FTUSA chose a different model years ago when it began certifying coffee plantations rather than giving preference to democratically organized farmer cooperatives. Following their own rules rather than internationally established fair trade practices is their right – but then they should take “fair trade” out of their name and marketing because it is misleading to shoppers.


When Rice states, “If our goal is to increase farmer income, and we do that by raising price in such a way that we kill demand, then the impact will be negative….And that’s what we were told very directly from the vast majority of the companies that we interviewed.” – This is exactly what the CEO of a corporation would say when responding to protecting the interests of its shareholders, but his shareholders are NOT the cooperatives or smallholder producers providing the goods. He quite blatantly stated, “the vast majority of the companies” were the driving force behind his decision making process. This is quite the opposite when looking at Fairtrade International, where their stakeholders are actually cooperatives and smallholder producers.

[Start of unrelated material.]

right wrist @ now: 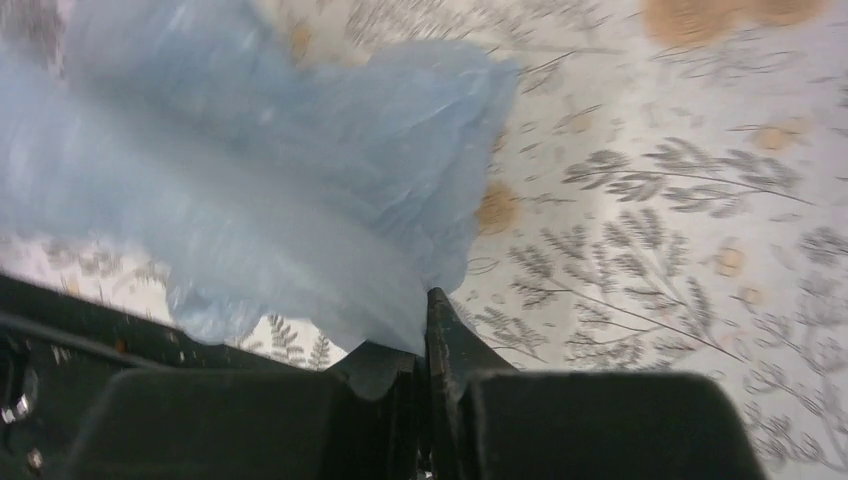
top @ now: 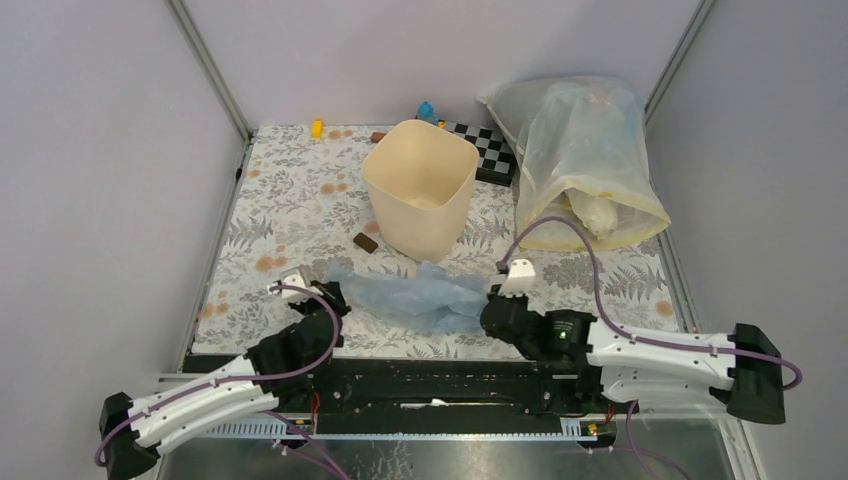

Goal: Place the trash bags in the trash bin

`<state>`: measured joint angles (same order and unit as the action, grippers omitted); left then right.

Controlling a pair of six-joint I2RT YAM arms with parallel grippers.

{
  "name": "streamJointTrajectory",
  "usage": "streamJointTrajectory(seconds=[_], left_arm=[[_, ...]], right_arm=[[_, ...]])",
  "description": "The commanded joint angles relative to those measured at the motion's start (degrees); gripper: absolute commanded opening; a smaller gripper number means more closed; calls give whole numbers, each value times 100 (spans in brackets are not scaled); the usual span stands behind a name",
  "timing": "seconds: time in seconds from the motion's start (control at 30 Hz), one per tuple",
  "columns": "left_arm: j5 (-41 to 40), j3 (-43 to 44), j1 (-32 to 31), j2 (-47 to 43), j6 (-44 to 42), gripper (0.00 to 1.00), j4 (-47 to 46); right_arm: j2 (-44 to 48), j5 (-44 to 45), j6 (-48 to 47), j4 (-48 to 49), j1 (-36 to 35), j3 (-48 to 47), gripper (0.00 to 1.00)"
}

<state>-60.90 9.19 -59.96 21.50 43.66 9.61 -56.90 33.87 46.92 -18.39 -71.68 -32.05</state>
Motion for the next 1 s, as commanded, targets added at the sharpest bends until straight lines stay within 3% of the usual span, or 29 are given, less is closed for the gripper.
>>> streamJointTrajectory(seconds=[0.0,0.17,0.27,0.37,0.47,0.57,0.63,0.73,0.83,0.9,0.97], left_arm=[[-1028,314,9,147,1192,0,818],[-1101,430,9,396,1481,0,1069],[-1116,444,4,436,1510,0,1094],[-1087,442,9,411,1456,0,1057],[-730,399,2,355,699,0,503],[127,262,2,285,-390,0,-428],[1121,74,7,258,-1118,0,-1314],[1931,114,2,375,-1358,0,-1968],[1619,554,7,762,-781,0,-1521],[1057,1038,11,1102,-112,0,-573],[625,1501,10,1396,657,0,463]], right_arm=[[714,1764,1480,-1891,-21,-414,5],[2169,2602,2989,-3749,-21,-305,8],[3089,2722,3447,-4247,-21,-250,7],[3870,2546,2545,-3588,-21,-53,10],[4273,2078,1363,-2579,-21,156,21],[4145,1600,749,-2007,-21,123,27],[3785,1327,442,-1807,-21,-69,28],[3009,877,80,-1688,-21,-655,28],[2285,746,64,-1814,-21,-1270,23],[1973,933,189,-1954,-21,-1601,21],[1779,1337,507,-2286,-21,-1912,8]])
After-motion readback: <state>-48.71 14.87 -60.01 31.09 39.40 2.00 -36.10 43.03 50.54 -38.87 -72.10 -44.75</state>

The double-speak which is being presented to justify price-freezing is a classic move to protect their own existence. I’m not too surprised that Rice decided to demonstrate this price freezing by interviewing companies rather than smallholder producers and cooperatives Fair Trade USA claims to be “helping”.. This is going to be a PR nightmare for Fair Trade USA , while at the same time, very damaging to Fairtrade International because the volumes which these roasters and corporations how are simply buying blanketed “Fair Trade” coffee off an offering sheet will likely end up buying the cheaper Fair Trade USA certification version because roasting businesses will naturally seek the more affordable pricing, especially if the quality of the value proposition is the same (aka , in this case, Fair Trade was traditionally just Fair Trade, but now, they have drastically different standards).

So now, it appears that Fairtrade International and Fair Trade USA are not even close to being the same.

One is fighting for cooperatives to achieve higher prices, and the other is fighting for corporations to maintain lower prices.

Charles Wetaka

I think the definition of fair trading should not be confused, demand, quality verses sustainable income must be well looked when defining FAIR TRADE. but the mistake which are always miss led the international policy implementers or stake holders is that they neglect the views of the producers and only base on views of traders which is very difficult to get proper defination of the word in common.

The producer is the manufacturer of the product. Without a small farmer we shall not have the coffee. Which means the producer is the first person or first stage in coffee trading industry. The question would be what is the cost of producing 1kg of green coffee beans from the farm to the warehouse before it is exported? What is the quality?’ It’s sustainability? Is there a living incomes among the producers? Basing on the price we are giving is the producer trading?.

I believe when some of you are arguing, you don’t look at the above but that is the major point. Becuase if the producer is trading he or she will automatically take in consideration of climate and environmental impact as he or she is looking at the sustainable business relationship and conteneouse productions. Genda and other sorts will not be an issue Becuase there revenue.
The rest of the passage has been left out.